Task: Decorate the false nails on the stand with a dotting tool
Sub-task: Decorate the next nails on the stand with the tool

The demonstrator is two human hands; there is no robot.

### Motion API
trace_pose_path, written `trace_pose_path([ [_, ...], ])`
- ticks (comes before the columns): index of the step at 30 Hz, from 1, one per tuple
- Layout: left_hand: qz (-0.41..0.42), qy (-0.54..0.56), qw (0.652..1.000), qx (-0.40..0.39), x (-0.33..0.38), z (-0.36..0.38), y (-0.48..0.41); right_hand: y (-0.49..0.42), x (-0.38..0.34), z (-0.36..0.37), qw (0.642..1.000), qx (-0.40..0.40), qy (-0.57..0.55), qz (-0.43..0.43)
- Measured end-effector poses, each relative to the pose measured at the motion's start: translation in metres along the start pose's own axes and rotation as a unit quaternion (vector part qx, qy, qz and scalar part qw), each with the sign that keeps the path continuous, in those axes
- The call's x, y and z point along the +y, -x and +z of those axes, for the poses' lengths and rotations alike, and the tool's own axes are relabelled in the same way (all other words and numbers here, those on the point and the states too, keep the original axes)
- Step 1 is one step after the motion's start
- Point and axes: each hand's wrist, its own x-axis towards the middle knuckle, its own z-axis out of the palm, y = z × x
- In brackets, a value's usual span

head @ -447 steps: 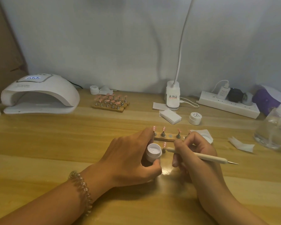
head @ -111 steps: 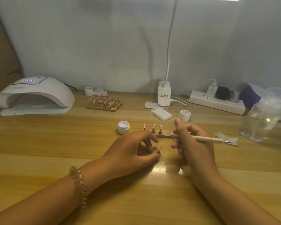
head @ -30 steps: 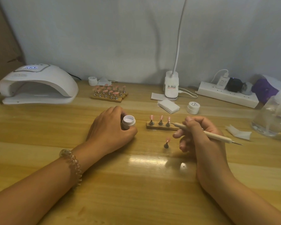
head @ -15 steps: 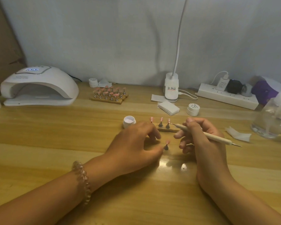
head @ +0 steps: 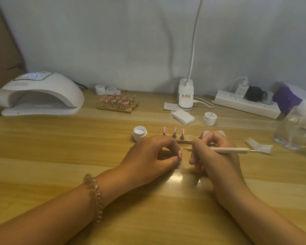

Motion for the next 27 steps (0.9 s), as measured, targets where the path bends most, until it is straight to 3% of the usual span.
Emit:
trace_pose_path([
  [27, 0.01, 0.022, 0.999, -0.027, -0.0022, -0.0028, 0.002, -0.0009, 0.0057, 0.0002, 0.996, 0.014, 0.082, -0.026],
])
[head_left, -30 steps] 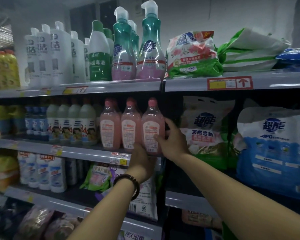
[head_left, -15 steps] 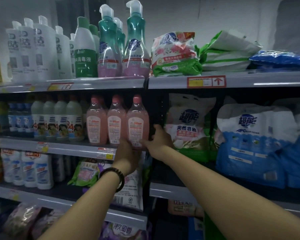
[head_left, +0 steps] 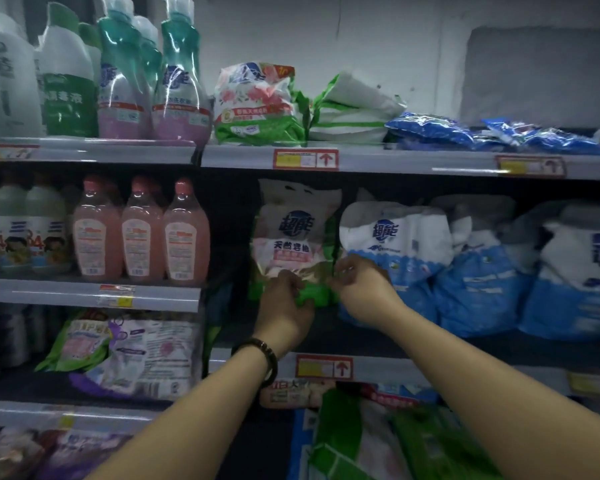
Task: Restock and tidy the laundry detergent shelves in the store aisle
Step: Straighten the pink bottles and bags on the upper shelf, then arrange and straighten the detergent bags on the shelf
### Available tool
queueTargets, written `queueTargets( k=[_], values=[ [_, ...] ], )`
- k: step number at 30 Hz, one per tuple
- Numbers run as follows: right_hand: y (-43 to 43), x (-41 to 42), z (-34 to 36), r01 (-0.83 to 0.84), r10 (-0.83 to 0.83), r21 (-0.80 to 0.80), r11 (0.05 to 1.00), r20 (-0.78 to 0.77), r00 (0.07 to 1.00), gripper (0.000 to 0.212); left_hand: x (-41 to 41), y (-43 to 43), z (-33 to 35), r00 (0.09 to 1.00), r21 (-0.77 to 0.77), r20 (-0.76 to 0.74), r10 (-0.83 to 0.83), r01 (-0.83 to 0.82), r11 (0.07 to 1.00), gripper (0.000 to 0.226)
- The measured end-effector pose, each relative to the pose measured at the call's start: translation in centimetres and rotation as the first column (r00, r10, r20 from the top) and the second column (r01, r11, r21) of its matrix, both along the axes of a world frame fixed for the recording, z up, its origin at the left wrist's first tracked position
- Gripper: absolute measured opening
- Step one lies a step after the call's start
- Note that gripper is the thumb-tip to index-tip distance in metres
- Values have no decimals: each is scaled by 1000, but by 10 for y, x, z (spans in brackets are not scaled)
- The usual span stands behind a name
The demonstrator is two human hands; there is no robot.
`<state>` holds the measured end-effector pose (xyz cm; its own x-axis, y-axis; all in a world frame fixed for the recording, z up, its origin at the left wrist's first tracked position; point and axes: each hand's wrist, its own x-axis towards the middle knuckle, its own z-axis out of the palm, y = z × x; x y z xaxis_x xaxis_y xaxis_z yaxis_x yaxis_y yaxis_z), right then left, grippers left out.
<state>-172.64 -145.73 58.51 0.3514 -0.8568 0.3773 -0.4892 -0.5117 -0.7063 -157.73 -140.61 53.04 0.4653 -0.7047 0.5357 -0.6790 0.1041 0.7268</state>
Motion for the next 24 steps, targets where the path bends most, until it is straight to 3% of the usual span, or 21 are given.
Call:
queueTargets(
  k=[4, 7, 11, 14, 17, 20, 24],
  values=[
    [-27, -60, -12, 109, -109, 50, 993, 2, 994, 29, -38, -37, -18, 994, 125, 16, -111, 108, 986, 28],
    [-45, -98, -23, 208, -212, 86, 974, 29, 977, 33, -62, -62, -28, 984, 128, 36, -172, 166, 978, 57],
    [-66, -129, -43, 302, -302, 6, 953, -25, 953, 53, -97, -91, -30, 993, 92, 71, -100, 93, 991, 106],
    [-79, -141, -50, 286, -286, -28, 958, 23, 958, 59, -127, -110, -30, 988, 90, 152, 35, -49, 995, 123],
    [-89, -143, -55, 209, -208, -25, 978, 29, 978, 56, -151, -132, -37, 919, 37, 375, 121, -145, 989, 120],
    [-96, -141, -62, 134, -137, -74, 988, -27, 990, 50, -171, -150, -42, 770, -52, 615, 171, -176, 983, 109],
    [-101, -146, -70, 63, -70, -139, 988, -45, 997, 42, -170, -176, -54, 647, -76, 745, 160, -156, 985, 100]
  ],
)
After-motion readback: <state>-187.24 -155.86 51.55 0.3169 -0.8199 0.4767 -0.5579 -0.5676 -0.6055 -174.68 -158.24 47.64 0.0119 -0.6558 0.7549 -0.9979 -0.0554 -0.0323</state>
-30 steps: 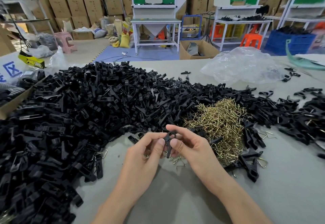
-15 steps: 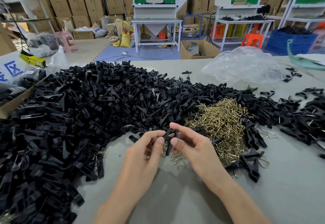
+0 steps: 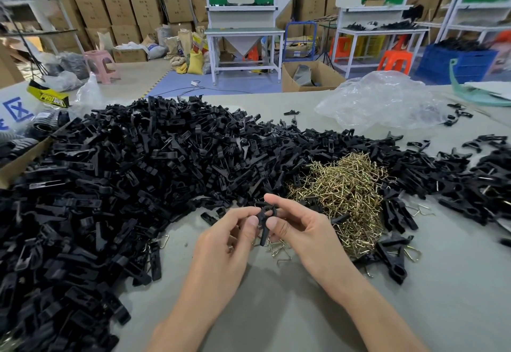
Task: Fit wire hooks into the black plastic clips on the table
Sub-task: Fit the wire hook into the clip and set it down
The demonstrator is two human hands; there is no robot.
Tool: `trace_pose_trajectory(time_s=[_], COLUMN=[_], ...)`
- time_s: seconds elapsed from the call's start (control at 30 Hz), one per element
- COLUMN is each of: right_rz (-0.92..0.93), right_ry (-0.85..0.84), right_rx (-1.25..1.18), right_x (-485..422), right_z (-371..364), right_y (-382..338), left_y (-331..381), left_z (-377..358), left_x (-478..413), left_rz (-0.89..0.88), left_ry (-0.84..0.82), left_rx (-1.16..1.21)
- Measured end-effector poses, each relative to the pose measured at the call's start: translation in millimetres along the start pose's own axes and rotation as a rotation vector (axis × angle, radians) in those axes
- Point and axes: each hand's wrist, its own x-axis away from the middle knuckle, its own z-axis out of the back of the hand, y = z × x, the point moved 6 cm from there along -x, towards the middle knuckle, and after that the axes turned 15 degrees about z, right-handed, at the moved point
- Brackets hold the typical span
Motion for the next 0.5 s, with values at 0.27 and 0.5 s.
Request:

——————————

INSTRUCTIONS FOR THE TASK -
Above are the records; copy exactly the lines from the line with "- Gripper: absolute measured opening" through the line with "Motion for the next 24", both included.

EXERCISE SOLUTION -
- Gripper: absolute measured opening
- Step one lies a step after the call's start
- Note that gripper is the thumb-tip to index-tip distance in metres
- Values have no decimals: each is scaled by 1000, but by 10 for y, x, z (spans in brackets are not scaled)
- The usual span stands behind a name
The demonstrator is two human hands; there is no robot.
`<state>` holds the measured end-effector pose (xyz cm; its own x-axis, y-axis; all in a world frame fixed for the recording, z up, its origin at the left wrist's first tracked position; point and axes: each hand's wrist, its own x-axis towards the middle knuckle, its own z-axis out of the palm, y = z × x; x y z xaxis_x xaxis_y xaxis_z yaxis_x yaxis_y yaxis_z), right then left, grippers left out.
<state>-172.64 -145.73 58.51 0.3514 -0.8568 0.3773 -0.4892 -0.5117 -0.7063 -157.73 -140.61 53.04 0.4653 -0.7047 0.5357 -0.6790 0.1041 0.7268</state>
Motion for the next 24 steps, targets where the path bends most, until it is straight to 3% of the usual span, or 21 are given.

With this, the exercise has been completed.